Task item:
Emit a verbatim copy of the lines below from the line with "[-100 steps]" through the line with "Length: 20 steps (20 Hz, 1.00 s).", excluding pictures and everything outside that range.

Supplied records:
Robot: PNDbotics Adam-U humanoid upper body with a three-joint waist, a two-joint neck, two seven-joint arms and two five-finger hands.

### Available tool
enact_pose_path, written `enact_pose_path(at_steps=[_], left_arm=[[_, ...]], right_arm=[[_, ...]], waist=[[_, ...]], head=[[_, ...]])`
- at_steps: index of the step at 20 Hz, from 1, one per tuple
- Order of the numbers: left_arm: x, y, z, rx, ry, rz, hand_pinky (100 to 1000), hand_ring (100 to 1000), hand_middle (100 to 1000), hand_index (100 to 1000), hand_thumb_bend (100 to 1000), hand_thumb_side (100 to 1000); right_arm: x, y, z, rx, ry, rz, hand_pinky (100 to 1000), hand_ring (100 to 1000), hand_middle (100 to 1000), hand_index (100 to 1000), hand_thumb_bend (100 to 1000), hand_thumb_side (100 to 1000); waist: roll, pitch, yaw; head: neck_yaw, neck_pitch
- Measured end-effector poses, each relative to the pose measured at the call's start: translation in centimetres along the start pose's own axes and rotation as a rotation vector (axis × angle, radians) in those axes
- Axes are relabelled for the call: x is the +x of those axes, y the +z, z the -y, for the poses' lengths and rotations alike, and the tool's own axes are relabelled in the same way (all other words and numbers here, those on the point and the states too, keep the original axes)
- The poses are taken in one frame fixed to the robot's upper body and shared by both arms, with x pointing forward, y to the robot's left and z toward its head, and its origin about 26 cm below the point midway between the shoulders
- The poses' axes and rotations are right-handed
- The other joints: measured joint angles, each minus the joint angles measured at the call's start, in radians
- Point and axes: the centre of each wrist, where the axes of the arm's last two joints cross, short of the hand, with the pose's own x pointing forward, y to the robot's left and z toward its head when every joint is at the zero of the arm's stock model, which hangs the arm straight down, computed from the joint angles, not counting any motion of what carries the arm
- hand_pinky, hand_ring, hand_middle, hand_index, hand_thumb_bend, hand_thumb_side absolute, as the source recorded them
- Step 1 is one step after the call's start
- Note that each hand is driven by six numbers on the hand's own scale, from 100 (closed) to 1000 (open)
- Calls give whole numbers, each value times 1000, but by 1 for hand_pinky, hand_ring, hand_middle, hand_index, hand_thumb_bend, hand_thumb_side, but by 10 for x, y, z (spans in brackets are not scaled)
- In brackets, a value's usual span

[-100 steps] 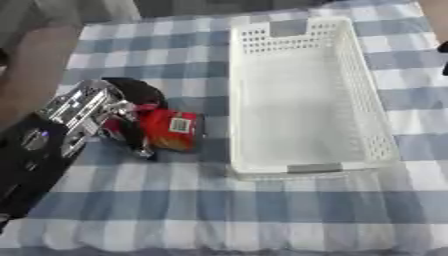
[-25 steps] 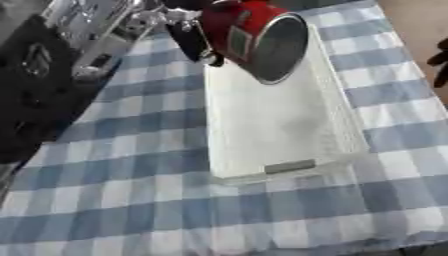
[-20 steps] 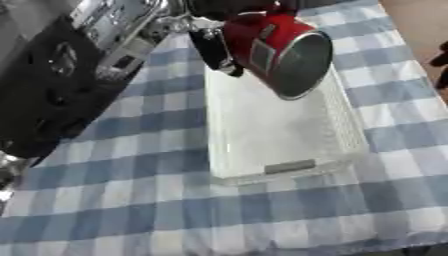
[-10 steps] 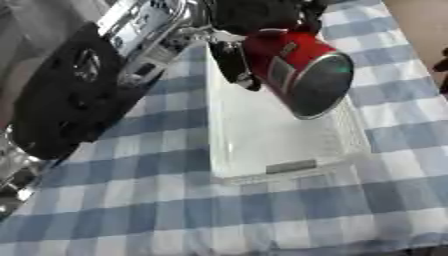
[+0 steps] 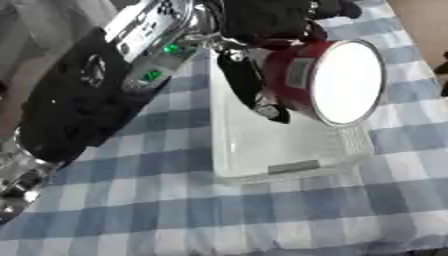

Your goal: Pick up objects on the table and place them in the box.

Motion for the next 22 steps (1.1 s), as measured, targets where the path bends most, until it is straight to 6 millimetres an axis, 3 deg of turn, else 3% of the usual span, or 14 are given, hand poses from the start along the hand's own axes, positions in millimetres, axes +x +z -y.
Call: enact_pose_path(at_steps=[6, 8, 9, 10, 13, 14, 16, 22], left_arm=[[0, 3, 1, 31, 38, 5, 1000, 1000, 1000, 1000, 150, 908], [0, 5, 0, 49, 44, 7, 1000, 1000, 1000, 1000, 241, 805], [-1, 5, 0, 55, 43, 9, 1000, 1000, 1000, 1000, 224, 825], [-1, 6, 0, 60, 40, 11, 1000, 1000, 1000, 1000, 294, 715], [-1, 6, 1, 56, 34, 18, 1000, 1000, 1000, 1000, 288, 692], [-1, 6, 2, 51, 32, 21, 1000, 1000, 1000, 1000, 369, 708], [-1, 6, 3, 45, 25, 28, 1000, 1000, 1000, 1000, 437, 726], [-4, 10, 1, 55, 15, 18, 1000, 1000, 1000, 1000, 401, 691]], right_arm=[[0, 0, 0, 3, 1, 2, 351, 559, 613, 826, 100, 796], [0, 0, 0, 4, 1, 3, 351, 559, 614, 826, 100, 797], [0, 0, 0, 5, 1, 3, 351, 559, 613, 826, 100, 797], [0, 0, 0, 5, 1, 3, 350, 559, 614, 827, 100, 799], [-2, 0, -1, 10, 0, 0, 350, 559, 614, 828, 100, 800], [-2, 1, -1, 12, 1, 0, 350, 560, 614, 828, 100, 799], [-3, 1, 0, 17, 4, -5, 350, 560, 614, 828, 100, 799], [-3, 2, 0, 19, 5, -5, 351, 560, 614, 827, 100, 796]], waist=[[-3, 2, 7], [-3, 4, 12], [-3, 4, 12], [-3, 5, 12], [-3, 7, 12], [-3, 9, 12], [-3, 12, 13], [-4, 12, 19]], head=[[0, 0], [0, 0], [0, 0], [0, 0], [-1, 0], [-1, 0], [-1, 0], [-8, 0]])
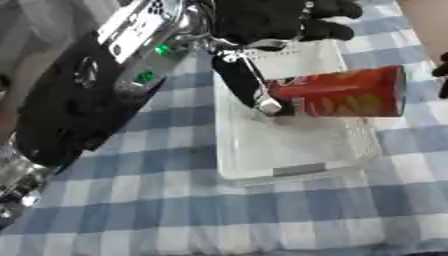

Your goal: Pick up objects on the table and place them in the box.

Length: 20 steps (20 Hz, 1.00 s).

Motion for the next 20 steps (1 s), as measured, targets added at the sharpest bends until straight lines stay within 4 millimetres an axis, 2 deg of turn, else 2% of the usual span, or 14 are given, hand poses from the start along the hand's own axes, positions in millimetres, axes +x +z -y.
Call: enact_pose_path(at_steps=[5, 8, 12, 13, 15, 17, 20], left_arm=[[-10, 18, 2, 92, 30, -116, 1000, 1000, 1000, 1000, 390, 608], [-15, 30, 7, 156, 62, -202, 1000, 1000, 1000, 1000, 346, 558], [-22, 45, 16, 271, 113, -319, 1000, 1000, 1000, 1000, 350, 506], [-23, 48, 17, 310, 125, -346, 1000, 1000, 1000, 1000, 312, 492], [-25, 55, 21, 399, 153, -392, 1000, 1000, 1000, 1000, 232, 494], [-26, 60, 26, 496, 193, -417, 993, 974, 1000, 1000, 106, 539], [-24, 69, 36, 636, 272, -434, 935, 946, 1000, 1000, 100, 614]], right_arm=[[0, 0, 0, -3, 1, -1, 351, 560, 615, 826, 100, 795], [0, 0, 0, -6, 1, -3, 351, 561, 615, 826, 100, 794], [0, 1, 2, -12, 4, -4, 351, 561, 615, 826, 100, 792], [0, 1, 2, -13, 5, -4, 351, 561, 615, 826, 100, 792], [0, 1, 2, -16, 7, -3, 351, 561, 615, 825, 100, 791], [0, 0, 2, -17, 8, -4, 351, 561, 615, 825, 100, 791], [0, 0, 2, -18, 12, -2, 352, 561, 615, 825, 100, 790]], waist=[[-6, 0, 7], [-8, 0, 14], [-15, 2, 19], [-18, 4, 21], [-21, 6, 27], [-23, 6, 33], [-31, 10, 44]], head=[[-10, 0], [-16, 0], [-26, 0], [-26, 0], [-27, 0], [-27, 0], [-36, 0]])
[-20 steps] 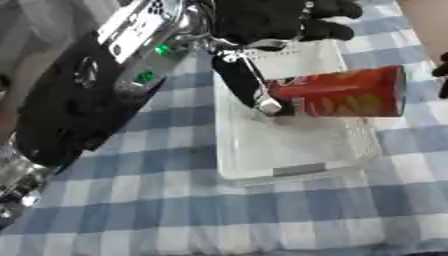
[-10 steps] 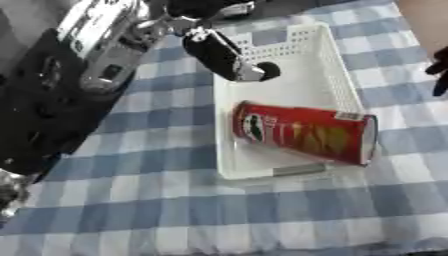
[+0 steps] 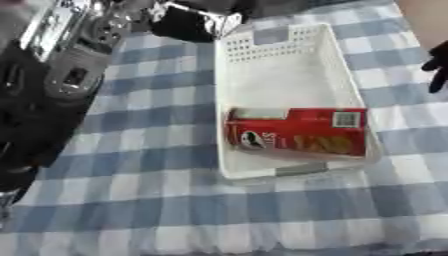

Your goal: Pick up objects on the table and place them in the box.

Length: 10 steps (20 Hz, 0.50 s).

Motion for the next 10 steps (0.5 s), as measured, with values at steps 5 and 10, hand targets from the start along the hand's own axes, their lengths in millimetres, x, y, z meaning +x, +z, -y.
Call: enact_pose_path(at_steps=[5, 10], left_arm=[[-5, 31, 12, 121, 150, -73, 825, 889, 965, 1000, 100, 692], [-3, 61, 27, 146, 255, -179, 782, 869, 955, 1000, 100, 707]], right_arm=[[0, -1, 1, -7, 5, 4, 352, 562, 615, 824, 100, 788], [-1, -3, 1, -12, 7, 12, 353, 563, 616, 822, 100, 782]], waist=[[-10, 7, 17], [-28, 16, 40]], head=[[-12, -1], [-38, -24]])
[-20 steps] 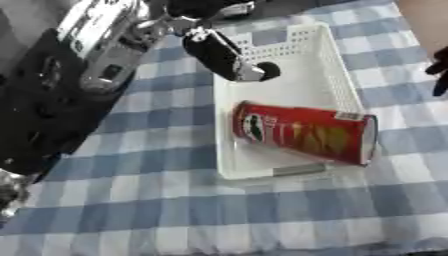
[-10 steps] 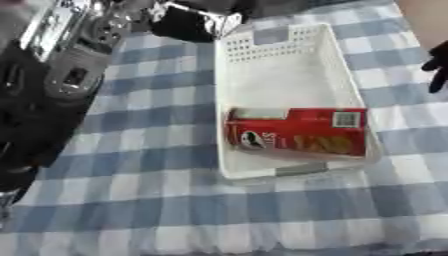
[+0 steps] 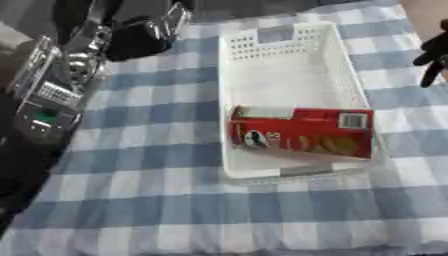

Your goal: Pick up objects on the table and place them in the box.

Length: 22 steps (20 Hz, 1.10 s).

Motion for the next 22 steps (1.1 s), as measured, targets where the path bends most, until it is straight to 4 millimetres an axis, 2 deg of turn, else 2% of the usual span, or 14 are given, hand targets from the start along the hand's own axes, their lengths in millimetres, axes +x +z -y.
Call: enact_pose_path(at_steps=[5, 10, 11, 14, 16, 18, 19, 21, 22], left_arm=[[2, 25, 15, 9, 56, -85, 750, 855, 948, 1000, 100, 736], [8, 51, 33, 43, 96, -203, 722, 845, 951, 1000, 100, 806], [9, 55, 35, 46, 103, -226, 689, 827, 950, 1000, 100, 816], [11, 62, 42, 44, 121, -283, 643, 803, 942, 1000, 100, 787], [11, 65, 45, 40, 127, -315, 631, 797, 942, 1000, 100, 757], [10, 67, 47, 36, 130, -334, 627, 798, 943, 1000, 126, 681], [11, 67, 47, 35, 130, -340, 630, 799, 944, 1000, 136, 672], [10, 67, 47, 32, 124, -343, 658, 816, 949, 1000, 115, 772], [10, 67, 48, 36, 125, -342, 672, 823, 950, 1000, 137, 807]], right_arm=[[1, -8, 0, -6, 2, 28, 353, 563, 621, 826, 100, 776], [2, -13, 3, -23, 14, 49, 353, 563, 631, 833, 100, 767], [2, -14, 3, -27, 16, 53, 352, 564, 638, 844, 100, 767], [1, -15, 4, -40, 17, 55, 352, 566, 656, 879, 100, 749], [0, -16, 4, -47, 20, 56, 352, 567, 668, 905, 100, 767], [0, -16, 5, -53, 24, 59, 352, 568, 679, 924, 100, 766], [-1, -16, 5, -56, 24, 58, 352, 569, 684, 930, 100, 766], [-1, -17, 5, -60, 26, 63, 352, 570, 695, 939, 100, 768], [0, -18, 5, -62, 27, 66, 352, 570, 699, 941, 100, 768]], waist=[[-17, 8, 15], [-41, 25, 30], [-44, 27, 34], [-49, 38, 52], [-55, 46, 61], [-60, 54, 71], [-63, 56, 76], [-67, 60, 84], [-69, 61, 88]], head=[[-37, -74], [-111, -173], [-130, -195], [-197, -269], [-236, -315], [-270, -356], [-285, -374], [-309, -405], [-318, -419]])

Task solution:
[-100 steps] 
[-25 steps] 
[-20 steps] 
[-10 steps] 
[+0 steps] 

Your goal: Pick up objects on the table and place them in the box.

Motion for the next 22 steps (1.1 s), as measured, targets where the path bends most, until it is straight to 6 millimetres an axis, 3 deg of turn, else 3% of the usual span, or 14 are given, hand poses from the start along the hand's own axes, positions in millimetres, axes +x +z -y.
Call: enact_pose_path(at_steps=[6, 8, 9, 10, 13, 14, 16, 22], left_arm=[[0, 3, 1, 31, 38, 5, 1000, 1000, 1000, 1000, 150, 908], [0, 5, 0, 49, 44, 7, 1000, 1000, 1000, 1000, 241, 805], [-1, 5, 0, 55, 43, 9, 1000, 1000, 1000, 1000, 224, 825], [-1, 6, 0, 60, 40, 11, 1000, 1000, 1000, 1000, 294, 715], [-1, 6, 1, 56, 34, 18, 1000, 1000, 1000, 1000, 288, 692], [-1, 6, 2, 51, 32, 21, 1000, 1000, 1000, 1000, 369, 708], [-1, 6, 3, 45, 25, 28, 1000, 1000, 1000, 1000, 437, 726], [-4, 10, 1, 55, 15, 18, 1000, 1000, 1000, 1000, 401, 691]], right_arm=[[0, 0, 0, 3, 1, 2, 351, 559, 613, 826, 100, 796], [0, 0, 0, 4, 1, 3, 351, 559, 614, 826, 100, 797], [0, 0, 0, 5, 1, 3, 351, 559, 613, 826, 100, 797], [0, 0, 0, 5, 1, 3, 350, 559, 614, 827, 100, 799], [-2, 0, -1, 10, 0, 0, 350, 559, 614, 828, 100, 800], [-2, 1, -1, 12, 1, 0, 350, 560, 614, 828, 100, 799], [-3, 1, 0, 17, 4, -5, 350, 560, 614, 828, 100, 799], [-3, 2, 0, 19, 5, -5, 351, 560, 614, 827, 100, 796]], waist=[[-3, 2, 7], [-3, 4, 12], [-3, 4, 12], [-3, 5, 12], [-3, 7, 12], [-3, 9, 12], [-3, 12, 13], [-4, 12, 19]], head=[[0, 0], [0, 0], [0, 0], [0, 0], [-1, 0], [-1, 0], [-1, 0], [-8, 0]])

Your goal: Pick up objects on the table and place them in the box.

Length: 20 steps (20 Hz, 1.00 s).

Nothing further is required by the exercise.